2. Psychological Support
Trauma-informed therapy that addresses somatic symptoms and food-related fear
ARFID-informed treatment if applicable
Psychoeducation to reduce anxiety around symptoms and promote trust in the body
3. Nutritional Rehabilitation
Collaboration with a dietitian skilled in both eating disorders and food sensitivity protocols
Focus on expanding safe foods and reducing restriction gradually
Monitor for nutrient deficiencies and signs of malnutrition
Key Recommendations for Providers
Screen for MCAS when patients present with multi-system symptoms, food intolerance, or ARFID-like restriction
Validate symptoms without jumping to psychogenic explanations
Collaborate with specialists and avoid extreme elimination diets unless medically necessary
Support families in understanding that medical symptoms and disordered eating can coexist
Avoid blaming or minimizing—patients with MCAS may already feel dismissed or disbelieved
Final Thoughts
The intersection of MCAS and eating disorders is still an emerging area, but what’s clear is that complex, multi-system conditions require nuanced, integrative care.
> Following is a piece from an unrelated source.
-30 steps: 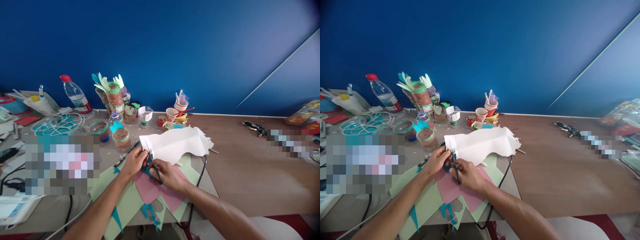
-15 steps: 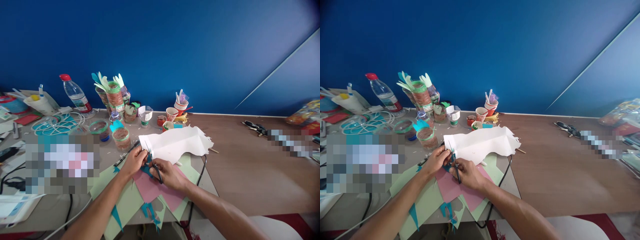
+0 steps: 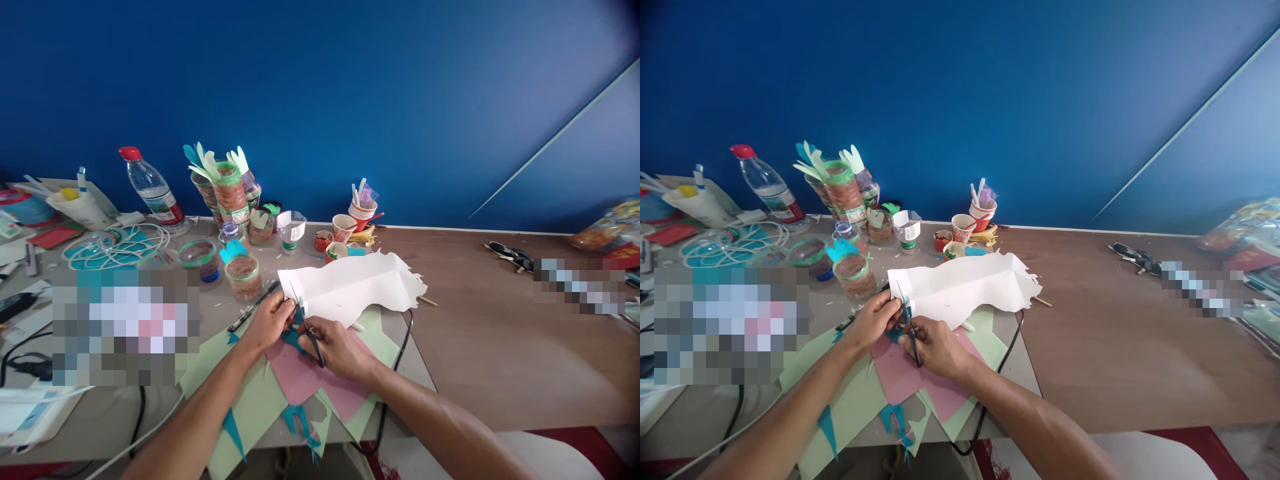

For many patients, validating their physical symptoms and understanding the impact of mast cell dysregulation can be a turning point in both medical stabilization and psychological recovery.
By recognizing the role of MCAS in disordered eating—especially when it leads to fear, restriction, or anxiety around food—clinicians can build a bridge between physical healing and full recovery.
References
Afrin, L. B. (2016). Never Bet Against Occam: Mast Cell Activation Disease and the Modern Epidemics of Chronic Illness and Medical Complexity.
Theoharides, T. C., et al. (2019). Mast cells and inflammation. Biochimica et Biophysica Acta, 1865(1), 94–100.
Raj, S. R., et al. (2018). Postural tachycardia syndrome (POTS). Circulation, 138(8), 865–867.
Kushner, B. J. (2021). Sensory processing and feeding difficulties in children. JPGN Reports, 2(3).
Bonilla, F. A., et al. (2015). Consensus statements on the diagnosis and treatment of mast cell disorders. Journal of Allergy and Clinical Immunology, 136(2), 350–356.
Theoharides, T. C., et al. (2020). Neuropsychiatric aspects of mast cell activation. Translational Psychiatry, 10(1), 1–15.